Mr. Croup hielt eine verblüffte und beunruhigte Taube in der Hand, die sich murrend in seinem Griff wand und fruchtlos auf seine Finger einpickte.
Mr. Croup seufzte dramatisch. »Na ja, wie auch immer. Jetzt haben wir jedenfalls die Katze in den Taubenschlag gesetzt«, sagte er genüßlich.
Mr. Vandemar hielt sich die Taube vors Gesicht. Es knirschte, als er ihr den Kopf abbiß und zu kauen begann.
Das Wachpersonal dirigierte die Museumsgäste in einen Korridor, der offenbar als eine Art Warteraum fungierte. Door beachtete die Wärter gar nicht und marschierte mit Richard im Schlepptau schnurstracks zu den Ausstellungsräumen.
Sie gingen durch die ägyptische Abteilung, ein paar Treppen hoch und in einen Saal, der laut Beschilderung zur frühenglischen Abteilung gehörte.
»Dieser Schriftrolle zufolge«, sagte sie, »geht es hier durch direkt zum Angelus.«
Door blickte auf ihre Schriftrolle. Sah sich im Raum um. Zog ein Gesicht. »Tch«, seufzte sie und lief wieder die Treppen hinunter, auf dem gleichen Weg, den sie gekommen waren. Richard war der Meinung, er habe gerade ein intensives Déjà-vu-Erlebnis, bis ihm klar wurde, daß ihm all dies natürlich vertraut war: So hatte er früher seine Wochenenden verbracht, als er noch mit Jessica zusammen war. Was ihm bereits langsam wie etwas vorkam, das vor langer, langer Zeit jemand anders erlebt hatte.
»Dann war der Angelus also nicht da?« fragte Richard.
»Nein, da war er nicht«, entgegnete Door, etwas schärfer, fand Richard, als es auf seine Frage angebracht war.
»Aha«, sagte er. »Ich dachte nur.«
Sie gingen in einen anderen Raum. Richard fragte sich, ob er anfing, zu halluzinieren, entweder aufgrund einer Überdosis Zucker im Earl’s Court oder als Folge systematischer Desensibilisierung. »Ich höre Musik«, sagte er. Es klang wie ein Streichquartett.
»Die Party«, erwiderte Door.
Richtig. Die Leute im Smoking, mit denen sie in der Schlange gestanden hatten. Nein, hier schien der Angelus auch nicht zu sein. Door ging in den nächsten Saal, und Richard trottete hinterher. Er wünschte, er könnte sich irgendwie nützlich machen.
»Dieser Angelus«, sagte er. »Wie sieht der eigentlich aus?« Einen Moment lang glaubte er, sie würde ihn ausschimpfen, weil er gefragt hatte.

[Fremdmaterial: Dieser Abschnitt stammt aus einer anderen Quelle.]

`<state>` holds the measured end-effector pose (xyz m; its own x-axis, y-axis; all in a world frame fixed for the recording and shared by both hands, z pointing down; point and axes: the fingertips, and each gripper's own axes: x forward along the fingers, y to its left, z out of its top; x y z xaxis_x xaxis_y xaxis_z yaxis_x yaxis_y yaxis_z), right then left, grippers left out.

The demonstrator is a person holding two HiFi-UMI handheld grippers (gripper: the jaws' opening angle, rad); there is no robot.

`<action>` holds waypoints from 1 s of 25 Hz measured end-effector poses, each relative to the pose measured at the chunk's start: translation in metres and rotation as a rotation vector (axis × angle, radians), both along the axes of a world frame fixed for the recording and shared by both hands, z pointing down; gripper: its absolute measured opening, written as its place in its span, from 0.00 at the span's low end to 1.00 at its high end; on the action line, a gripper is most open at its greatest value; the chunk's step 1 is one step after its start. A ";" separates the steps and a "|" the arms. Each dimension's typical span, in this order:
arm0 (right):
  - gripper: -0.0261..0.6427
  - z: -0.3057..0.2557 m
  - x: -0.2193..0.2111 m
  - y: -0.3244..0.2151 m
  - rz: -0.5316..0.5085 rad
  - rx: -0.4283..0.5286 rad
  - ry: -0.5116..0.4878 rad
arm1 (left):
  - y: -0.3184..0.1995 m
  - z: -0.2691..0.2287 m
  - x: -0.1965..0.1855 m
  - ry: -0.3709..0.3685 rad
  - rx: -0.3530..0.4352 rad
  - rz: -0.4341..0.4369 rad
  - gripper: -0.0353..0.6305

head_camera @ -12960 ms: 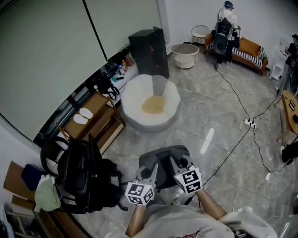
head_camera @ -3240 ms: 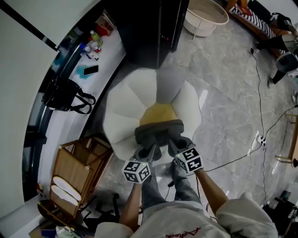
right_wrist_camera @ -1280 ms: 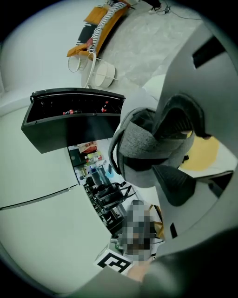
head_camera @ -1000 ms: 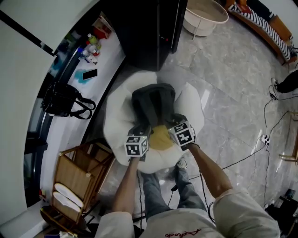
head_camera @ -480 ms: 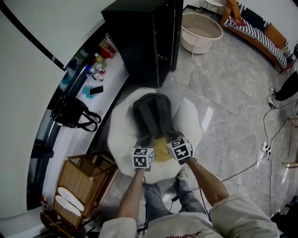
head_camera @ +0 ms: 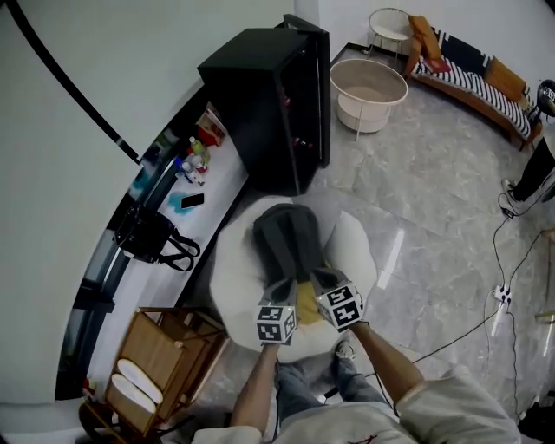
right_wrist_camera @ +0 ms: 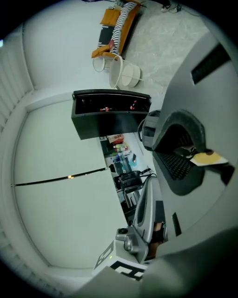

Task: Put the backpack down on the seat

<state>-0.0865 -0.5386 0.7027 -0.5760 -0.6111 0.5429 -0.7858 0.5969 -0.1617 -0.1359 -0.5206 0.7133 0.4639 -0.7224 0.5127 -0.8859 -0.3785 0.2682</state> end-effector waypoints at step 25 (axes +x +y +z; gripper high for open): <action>0.08 -0.132 0.099 0.173 -0.080 0.217 -0.150 | 0.163 -0.148 0.109 0.067 0.272 -0.090 0.10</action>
<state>0.0121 -0.3654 0.5705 -0.6914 -0.6528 0.3095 -0.7114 0.6898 -0.1344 -0.0272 -0.3581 0.5654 0.4183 -0.8689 0.2648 -0.9028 -0.3656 0.2265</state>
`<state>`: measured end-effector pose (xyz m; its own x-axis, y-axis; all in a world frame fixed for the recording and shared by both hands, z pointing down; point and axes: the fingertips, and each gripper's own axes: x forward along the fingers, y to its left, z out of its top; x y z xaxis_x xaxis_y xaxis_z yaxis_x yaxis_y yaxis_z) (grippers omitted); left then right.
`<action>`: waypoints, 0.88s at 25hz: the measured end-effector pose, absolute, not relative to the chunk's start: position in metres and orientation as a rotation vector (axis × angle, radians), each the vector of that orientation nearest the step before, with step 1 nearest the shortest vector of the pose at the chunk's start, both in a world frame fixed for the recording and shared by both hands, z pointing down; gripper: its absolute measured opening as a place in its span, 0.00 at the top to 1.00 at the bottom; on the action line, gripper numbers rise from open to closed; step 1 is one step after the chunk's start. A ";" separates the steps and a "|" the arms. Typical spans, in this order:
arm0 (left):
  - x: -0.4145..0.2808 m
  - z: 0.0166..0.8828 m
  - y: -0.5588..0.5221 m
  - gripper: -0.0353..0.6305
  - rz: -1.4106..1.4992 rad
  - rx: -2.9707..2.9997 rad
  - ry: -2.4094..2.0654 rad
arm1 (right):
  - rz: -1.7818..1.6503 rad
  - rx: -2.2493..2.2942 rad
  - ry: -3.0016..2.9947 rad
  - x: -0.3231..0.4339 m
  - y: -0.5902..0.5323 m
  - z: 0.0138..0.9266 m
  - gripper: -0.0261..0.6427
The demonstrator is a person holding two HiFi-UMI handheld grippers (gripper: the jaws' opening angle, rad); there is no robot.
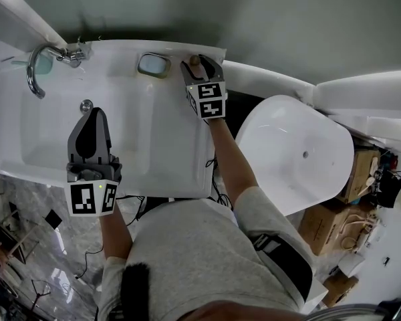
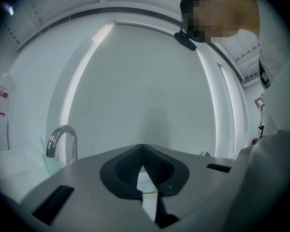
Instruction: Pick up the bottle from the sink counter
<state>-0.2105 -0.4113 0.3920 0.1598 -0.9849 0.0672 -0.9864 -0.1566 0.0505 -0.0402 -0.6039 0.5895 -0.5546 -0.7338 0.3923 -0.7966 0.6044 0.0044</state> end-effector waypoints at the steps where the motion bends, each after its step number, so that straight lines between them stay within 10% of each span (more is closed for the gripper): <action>1: -0.211 0.393 -0.411 0.94 0.031 2.326 -1.986 | 0.235 1.239 -2.479 -0.041 -0.605 0.589 0.63; 22: -0.214 0.387 -0.404 0.94 0.042 2.353 -1.986 | 0.253 1.280 -2.565 -0.039 -0.585 0.561 0.74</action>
<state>-0.2140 -0.4035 0.3870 0.1689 -0.9838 0.0607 -0.9854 -0.1674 0.0302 -0.0389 -0.5850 0.5608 -0.5767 -0.7563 0.3089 -0.8021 0.5959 -0.0384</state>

Doch sie blieb stehen und rieb sich die Stirn. »Hier steht nur, daß darauf ein Engel abgebildet ist. Aber so schwer kann er ja nicht zu finden sein. Schließlich – «, fügte sie hoffnungsvoll hinzu, »wie viele Sachen mit Engeln drauf gibt’s denn hier schon?«
Kapitel Neun
Jessica stand ein wenig unter Druck. Sie war besorgt und unruhig und furchtbar nervös. Sie hatte die Sammlung katalogisiert, das British Museum als Ausstellungsort gewonnen, die Restaurierung des Hauptausstellungsstücks organisiert, beim Hängen der Sammlung assistiert und die Gästeliste für die Grandiose Vernissage zusammengestellt.
Daß sie keinen Freund hatte, war ganz in Ordnung, sagte sie ihren Freundinnen immer. Selbst wenn sie einen hätte, würde sie ja doch keine Zeit für ihn haben. Trotzdem, eigentlich wäre es doch ganz schön, dachte sie, wenn sie mal einen Moment Zeit hatte: jemand, mit dem man am Wochenende in Galerien gehen konnte. Jemand, mit dem man …
Nein. Von diesem Winkel ihres Verstands hielt sie sich fern. Diese Gedankenfetzen konnte sie ebensowenig auf den Punkt bringen, wie sie ihren Finger auf eine Quecksilberperle legen konnte, und sie konzentrierte sich wieder auf die Ausstellung.
Selbst jetzt noch, in letzter Minute, gab es so viele Dinge, die schiefgehen konnten. So manches Pferd ist noch an der letzten Hürde gestürzt. So mancher allzu optimistische General mußte schon mit ansehen, wie sich ein sicher geglaubter Sieg in der letzten Minute einer Schlacht in eine Niederlage verwandelte.